June 1 (Reuters) – New registrations of Tesla (TSLA.O) cars rose across several European markets in May, continuing a recovery in the US electric vehicle maker's European sales.
Tesla registrations – a proxy for sales – increased year over year by 655% to 5 446 vehicles in France and 29% to 3 345 vehicles in Norway, according to figures from Norwegian compiler OFV and French car body PFA on Monday.
Growth also came from smaller markets, with a 136% rise from last year to 1 750 vehicles in Denmark, a 113% rise to 1 690 vehicles in Spain, a 349% rise to 1 463 vehicles in Portugal, and a 71% rise to 858 vehicles in Sweden, data from bilstatistik.dk, ANFAC, ACAP and Mobility Sweden showed.
Tesla's sales in Italy fell by 23.5% from last year to 654 vehicles, but rose more than 15% in the first five months of the year compared with 2025.
Registrations of electrified vehicles in Europe rose about 21% in April from the prior year, making up more than two-thirds of total registrations, driven by policy support, subsidies and higher fuel costs pushing buyers towards lower-emission cars, data from European auto lobby ACEA showed.
While Tesla's market share is eroding, its sales are being boosted by significant overall growth of the battery electric car market, particularly driven by accelerating adoption in Scandinavia and a catch-up effect in lagging markets such as Spain, said Rico Luman, senior economist at ING Research.
The Tesla data confirms an increasingly aggressive stance in the core EV market, supported by its pricing strategy and superior manufacturing capabilities, TP ICAP Midcap analyst Julien Thomas said.
"The Model Y, in particular, is capturing significant demand in the SUV segment, offering a good balance between price and range, at a time when price elasticity remains high," he added.
Britain and Germany – Europe's largest car markets – are set to report monthly registrations later in the week.
Tesla, the world's most valuable automaker by market capitalisation, lost almost half of its European market share in 2025 due to a combination of growing competition (especially from Chinese brands), its lack of new models and a reaction to chief executive Elon Musk's political stance.
Investor reaction to Tesla's May registration data has been cautiously optimistic, with the figures confirming that the company's European recovery is gaining traction after a difficult 2025. The sharp rebound in France – a 655% increase to 5 446 vehicles – has been particularly eye-catching, though it should be noted that this comes from a very low base following last year's slump.
The broader picture shows a mixed but improving trend.
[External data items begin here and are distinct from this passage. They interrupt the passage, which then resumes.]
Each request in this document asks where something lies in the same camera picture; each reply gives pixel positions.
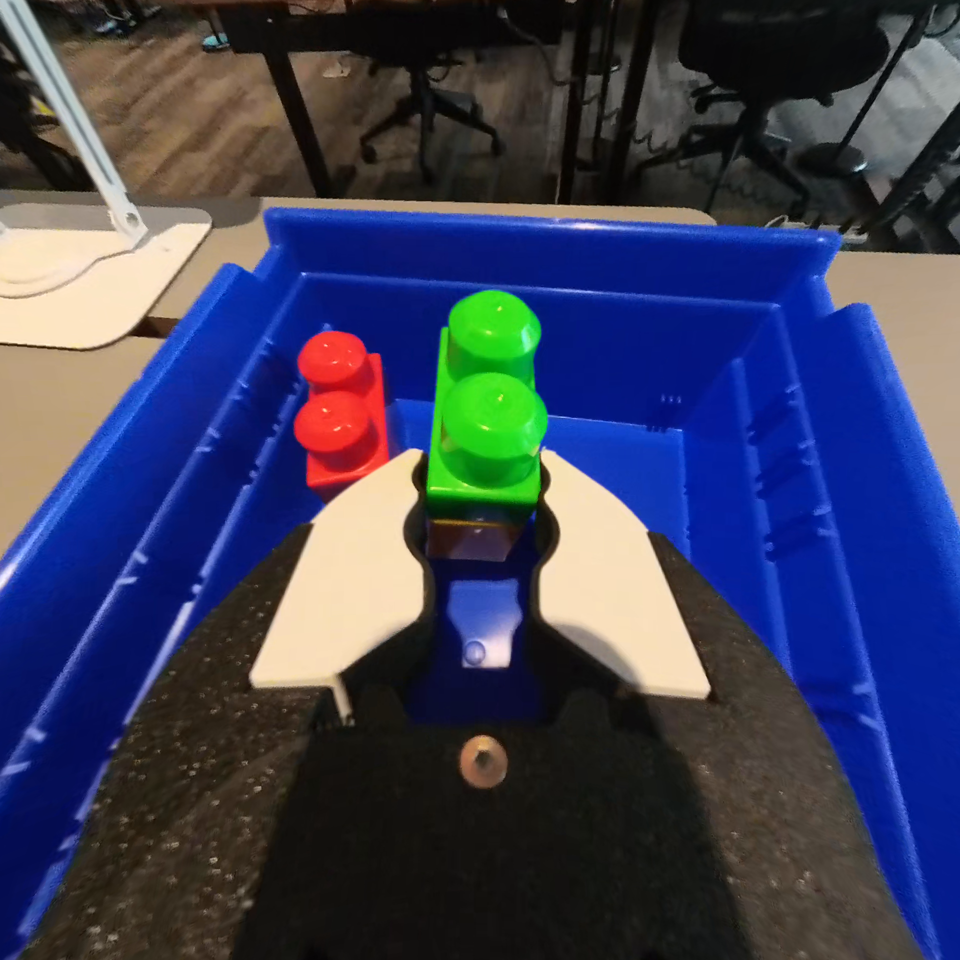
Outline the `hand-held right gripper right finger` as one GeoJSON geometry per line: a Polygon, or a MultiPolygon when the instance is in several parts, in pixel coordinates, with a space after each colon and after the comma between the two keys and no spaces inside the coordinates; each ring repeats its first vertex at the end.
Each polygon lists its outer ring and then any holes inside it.
{"type": "Polygon", "coordinates": [[[641,519],[556,451],[541,453],[554,544],[536,578],[541,620],[640,693],[705,700],[700,656],[641,519]]]}

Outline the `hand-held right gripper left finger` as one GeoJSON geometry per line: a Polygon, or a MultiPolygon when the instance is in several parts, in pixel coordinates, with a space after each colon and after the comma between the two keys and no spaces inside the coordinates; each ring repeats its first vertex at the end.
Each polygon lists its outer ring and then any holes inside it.
{"type": "Polygon", "coordinates": [[[436,590],[419,533],[426,453],[406,450],[338,494],[310,524],[248,679],[320,690],[338,724],[370,685],[423,666],[436,590]]]}

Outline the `black desk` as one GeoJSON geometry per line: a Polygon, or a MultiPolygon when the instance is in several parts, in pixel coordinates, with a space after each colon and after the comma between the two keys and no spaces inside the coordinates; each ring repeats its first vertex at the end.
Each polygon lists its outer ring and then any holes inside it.
{"type": "MultiPolygon", "coordinates": [[[[216,12],[231,49],[258,55],[266,64],[294,140],[318,198],[333,197],[338,187],[296,80],[292,54],[352,53],[452,54],[506,45],[540,49],[562,38],[568,2],[198,2],[216,12]]],[[[594,20],[606,2],[572,2],[574,43],[566,81],[555,203],[571,201],[579,166],[581,121],[587,106],[586,84],[594,20]]],[[[654,50],[658,21],[666,2],[642,2],[627,60],[626,85],[609,155],[611,174],[602,172],[601,200],[615,204],[637,127],[637,114],[654,50]]],[[[564,81],[558,79],[561,86],[564,81]]]]}

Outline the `white desk lamp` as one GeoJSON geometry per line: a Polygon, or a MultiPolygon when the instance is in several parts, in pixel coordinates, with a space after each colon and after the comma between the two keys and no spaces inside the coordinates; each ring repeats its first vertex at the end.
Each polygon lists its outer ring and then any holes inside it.
{"type": "Polygon", "coordinates": [[[197,208],[137,206],[26,2],[2,23],[77,148],[99,202],[3,202],[2,345],[85,351],[129,334],[211,230],[197,208]]]}

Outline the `blue plastic bin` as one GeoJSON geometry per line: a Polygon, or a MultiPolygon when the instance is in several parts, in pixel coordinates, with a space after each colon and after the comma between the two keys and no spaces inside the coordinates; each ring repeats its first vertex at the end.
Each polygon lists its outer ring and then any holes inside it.
{"type": "Polygon", "coordinates": [[[958,519],[797,230],[275,210],[2,560],[2,958],[958,958],[958,519]],[[426,557],[450,309],[541,325],[541,489],[426,557]],[[306,342],[422,450],[429,651],[354,722],[250,671],[330,504],[306,342]],[[546,626],[554,450],[647,527],[704,700],[546,626]]]}

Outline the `green mega block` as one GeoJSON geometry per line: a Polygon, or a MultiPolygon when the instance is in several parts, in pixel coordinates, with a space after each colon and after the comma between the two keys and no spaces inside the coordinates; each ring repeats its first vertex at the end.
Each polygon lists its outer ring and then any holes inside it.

Strong growth in Scandinavia (Norway up 29% to 3 345 vehicles) and southern Europe (Spain up 113%, Portugal up 349%) suggests that Tesla's pricing strategy and the popularity of the Model Y are resonating with price-sensitive buyers. The weakness in Italy, where sales fell 23.5% to 654 vehicles, remains a pocket of underperformance, though the 15% rise in the first five months of the year indicates that the trend may be turning.
Analysts are viewing the data as evidence that Tesla is fighting back effectively in a rapidly growing EV market. The comment from TP ICAP Midcap's Julien Thomas highlights the importance of the Model Y in the SUV segment, where buyers are balancing price against range at a time of high price elasticity. Meanwhile, ING's Rico Luman notes that Tesla's sales are benefiting from the overall expansion of the battery electric car market, even as the company's market share continues to erode.
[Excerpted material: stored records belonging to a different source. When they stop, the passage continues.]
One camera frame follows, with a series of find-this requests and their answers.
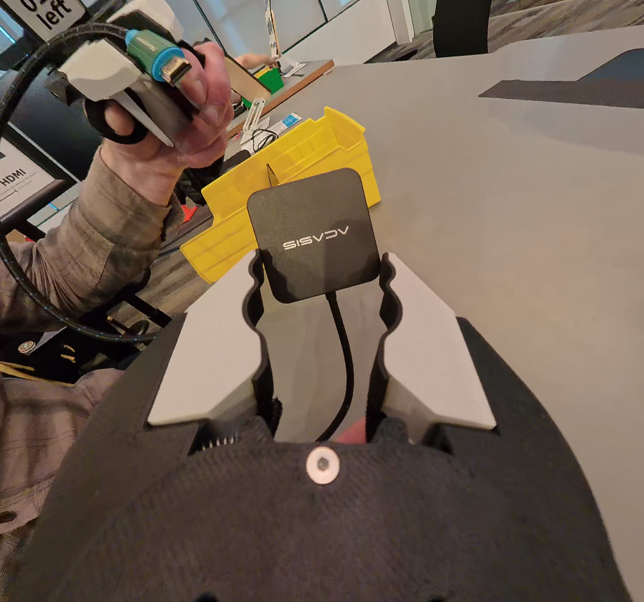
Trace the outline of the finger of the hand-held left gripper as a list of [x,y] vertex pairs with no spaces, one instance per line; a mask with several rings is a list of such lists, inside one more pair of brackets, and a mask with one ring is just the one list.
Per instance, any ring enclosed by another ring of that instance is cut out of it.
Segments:
[[64,62],[62,73],[89,100],[111,99],[139,79],[139,67],[110,42],[85,43]]
[[130,0],[119,9],[119,26],[127,30],[150,30],[180,45],[183,27],[165,0]]

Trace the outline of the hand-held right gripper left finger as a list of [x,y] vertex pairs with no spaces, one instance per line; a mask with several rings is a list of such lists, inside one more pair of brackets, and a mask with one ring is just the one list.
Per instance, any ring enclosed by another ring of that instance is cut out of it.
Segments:
[[153,427],[205,422],[237,431],[253,416],[270,426],[270,360],[256,325],[263,264],[248,253],[187,310],[149,412]]

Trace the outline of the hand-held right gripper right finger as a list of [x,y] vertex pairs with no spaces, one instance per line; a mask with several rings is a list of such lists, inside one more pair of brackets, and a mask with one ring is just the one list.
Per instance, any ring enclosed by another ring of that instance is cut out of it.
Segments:
[[392,417],[408,437],[434,424],[492,430],[496,419],[455,312],[393,253],[382,255],[382,334],[368,387],[368,437]]

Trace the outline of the person's left forearm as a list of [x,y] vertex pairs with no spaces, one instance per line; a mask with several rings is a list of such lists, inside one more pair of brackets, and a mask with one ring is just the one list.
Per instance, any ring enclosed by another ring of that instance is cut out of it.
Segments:
[[165,205],[149,202],[100,153],[61,223],[36,243],[10,244],[35,288],[73,319],[105,304],[149,268],[166,232],[184,220],[175,196]]

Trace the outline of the person's left hand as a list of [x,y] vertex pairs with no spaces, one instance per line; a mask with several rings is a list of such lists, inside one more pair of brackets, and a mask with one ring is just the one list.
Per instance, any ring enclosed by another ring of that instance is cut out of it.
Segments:
[[169,204],[186,168],[211,165],[227,147],[227,127],[234,112],[224,53],[213,42],[201,43],[195,51],[205,57],[205,65],[195,54],[186,55],[192,68],[181,81],[181,91],[198,113],[173,139],[174,146],[165,145],[151,133],[138,144],[104,140],[101,146],[105,165],[139,196],[158,206]]

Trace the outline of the black monitor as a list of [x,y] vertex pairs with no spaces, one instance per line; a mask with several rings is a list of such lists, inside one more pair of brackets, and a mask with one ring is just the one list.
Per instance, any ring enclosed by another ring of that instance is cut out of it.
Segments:
[[78,180],[84,180],[101,144],[79,102],[66,106],[44,86],[43,70],[14,111],[10,125]]

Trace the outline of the white curved banner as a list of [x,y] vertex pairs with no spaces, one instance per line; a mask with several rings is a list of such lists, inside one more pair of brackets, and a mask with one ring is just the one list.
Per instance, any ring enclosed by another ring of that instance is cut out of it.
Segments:
[[278,69],[282,77],[289,78],[293,76],[299,69],[301,69],[302,64],[293,61],[292,59],[283,56],[282,51],[279,47],[279,40],[276,30],[276,18],[274,11],[272,10],[272,0],[265,1],[265,23],[267,26],[267,32],[269,37],[269,48],[270,56],[277,63]]

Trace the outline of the yellow plastic bin stack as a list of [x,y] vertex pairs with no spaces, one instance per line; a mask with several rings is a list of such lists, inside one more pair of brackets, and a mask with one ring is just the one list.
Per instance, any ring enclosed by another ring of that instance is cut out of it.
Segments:
[[213,215],[213,225],[182,244],[181,253],[204,281],[217,282],[257,248],[247,211],[247,201],[254,192],[341,168],[358,172],[368,207],[381,201],[365,128],[325,107],[322,118],[296,124],[204,188],[202,194]]
The key missing pieces of the puzzle are the May registration figures from Britain and Germany, which are due later in the week. Those numbers will provide a much clearer picture of whether Tesla's recovery is broad-based or concentrated in smaller markets.
Key takeaway for investors: The May data suggests that Tesla's European sales are stabilising after the sharp decline in 2025, but the company has not yet regained its former dominance. Investors will be watching the upcoming UK and Germany figures closely, as well as monitoring whether Tesla can continue to defend its market share against aggressive competition from Chinese brands such as BYD. The stock remains highly sensitive to delivery volumes, and any sustained recovery in Europe would be a positive signal for the company's global growth trajectory.